Ketika suaramu mengalir ditelingaku, ada perasaan rindu yang tak mampu kuungkapkan. Rindu yang ku diamkan, dan berlanjut pada perasaanku yang sebenarnya amat sangat ingin memilikimu seutuhnya, namun terlalu rumit dalam penantian ini hingga berakhir pada air mata.

Apakah kau tau hal itu? Tentu tidak, tak ada cinta dimatamu sedalam cinta yang ku punya. Tapi dengan itu semua, aku masih ingin mempertahankan ‘kita’ yang sebenarnya membuahkan luka.
Karenamu, aku bertahan.

Kekhawatiranku yang tak pernah ku ceritakan padamu, tentu tak pernah kau pikirkan.
Doaku yang selalu menyertakan namamu, tentu tak seperti doa yang slalu kau ucapkan.
Perbedaan ini sungguh tak membuatku seakan ku tak mengerti apa-apa.
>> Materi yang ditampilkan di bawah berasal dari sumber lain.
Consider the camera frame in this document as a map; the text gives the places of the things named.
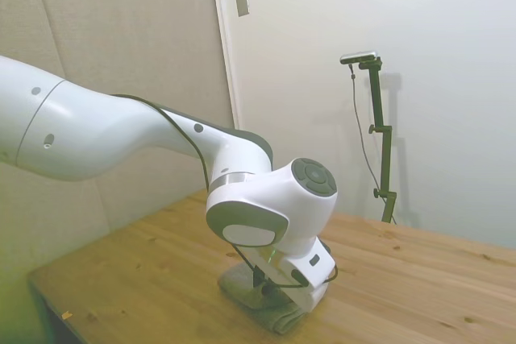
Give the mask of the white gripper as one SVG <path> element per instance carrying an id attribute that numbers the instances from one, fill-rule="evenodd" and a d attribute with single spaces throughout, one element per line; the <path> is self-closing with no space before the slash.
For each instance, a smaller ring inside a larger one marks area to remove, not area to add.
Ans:
<path id="1" fill-rule="evenodd" d="M 281 290 L 300 309 L 311 312 L 327 291 L 327 250 L 312 246 L 304 255 L 287 255 L 274 247 L 244 247 L 243 254 L 253 265 L 252 285 L 263 296 Z"/>

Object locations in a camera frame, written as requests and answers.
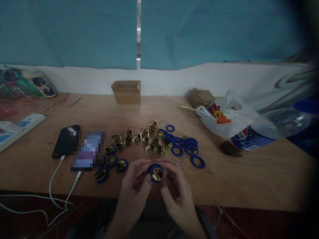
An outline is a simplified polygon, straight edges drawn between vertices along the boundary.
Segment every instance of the floor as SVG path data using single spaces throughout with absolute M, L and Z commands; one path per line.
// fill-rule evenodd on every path
M 65 199 L 66 196 L 57 195 L 57 197 Z M 101 199 L 71 197 L 70 201 L 74 203 L 76 210 L 61 215 L 49 228 L 46 226 L 44 215 L 40 212 L 21 215 L 0 208 L 0 221 L 2 222 L 0 235 L 4 235 L 4 238 L 18 239 L 64 238 L 67 230 L 100 204 Z M 61 210 L 47 199 L 3 198 L 1 203 L 17 211 L 42 209 L 47 213 L 49 222 L 61 213 Z M 291 223 L 301 215 L 300 213 L 256 209 L 200 205 L 198 207 L 208 214 L 219 239 L 283 239 L 286 238 Z

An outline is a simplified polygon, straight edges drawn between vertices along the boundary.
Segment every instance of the bottle label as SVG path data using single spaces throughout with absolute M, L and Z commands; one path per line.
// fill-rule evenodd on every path
M 248 126 L 246 129 L 232 137 L 231 141 L 242 150 L 254 151 L 255 149 L 276 141 L 276 139 L 262 136 Z

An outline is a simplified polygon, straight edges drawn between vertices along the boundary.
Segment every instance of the hand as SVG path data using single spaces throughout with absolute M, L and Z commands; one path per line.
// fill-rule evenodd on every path
M 104 238 L 124 238 L 140 218 L 152 185 L 147 172 L 150 165 L 150 160 L 146 159 L 131 162 L 122 180 L 115 214 Z
M 158 159 L 163 169 L 167 169 L 162 180 L 161 194 L 169 215 L 189 238 L 206 238 L 194 205 L 189 182 L 179 164 Z

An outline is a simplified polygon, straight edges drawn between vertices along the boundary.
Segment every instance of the cardboard box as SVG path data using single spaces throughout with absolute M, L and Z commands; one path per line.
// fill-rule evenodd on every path
M 199 90 L 193 88 L 192 93 L 189 96 L 189 101 L 196 109 L 198 106 L 204 106 L 205 108 L 215 101 L 215 97 L 207 90 Z
M 118 104 L 141 103 L 141 81 L 115 81 L 112 90 Z

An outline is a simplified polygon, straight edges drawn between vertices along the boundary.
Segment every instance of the person's left hand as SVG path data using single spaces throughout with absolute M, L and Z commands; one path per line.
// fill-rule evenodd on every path
M 104 238 L 124 238 L 140 218 L 151 190 L 150 160 L 131 162 L 122 180 L 116 211 Z
Apakah kita pantas diperjuangkan? Akankah kita punya akhir yang bahagia?
Aku takut, aku takut dengan banyak kehadiran orang lain dengan sejuta halnya yang diam-diam ingin meruntuhkan kita dari belakang.

Kebersamaan kita, yang memang tak berjalan dengan mudah ini cukup membuatku lelah.
Hingga terlintas sejenak dipikiranku bahwa aku ingin berhenti memperjuangkan.

Dimana ‘kita’ ketika aku inginkanmu disini? Kemana larinya ‘kita’ ketika aku berjuang untuk satu-satunya makhluk yang ku pikir memang bisa memberikanku kebahagiaan nyata?

Seringkali ku maklumi ketidakhadiranmu ini dan selalu ku berikan senyuman terbaik untukmu walaupun sesungguhnya aku ingin menangis.

Ku ucapkan terimakasih untukmu karna sejauh ini kau mampu mengajarkanku arti sebuah kesabaran dan memahami arti penantian hingga sejauh ini.


Ketahuilah sayang, ini semua perjuanganku untuk mempertahankan… kita.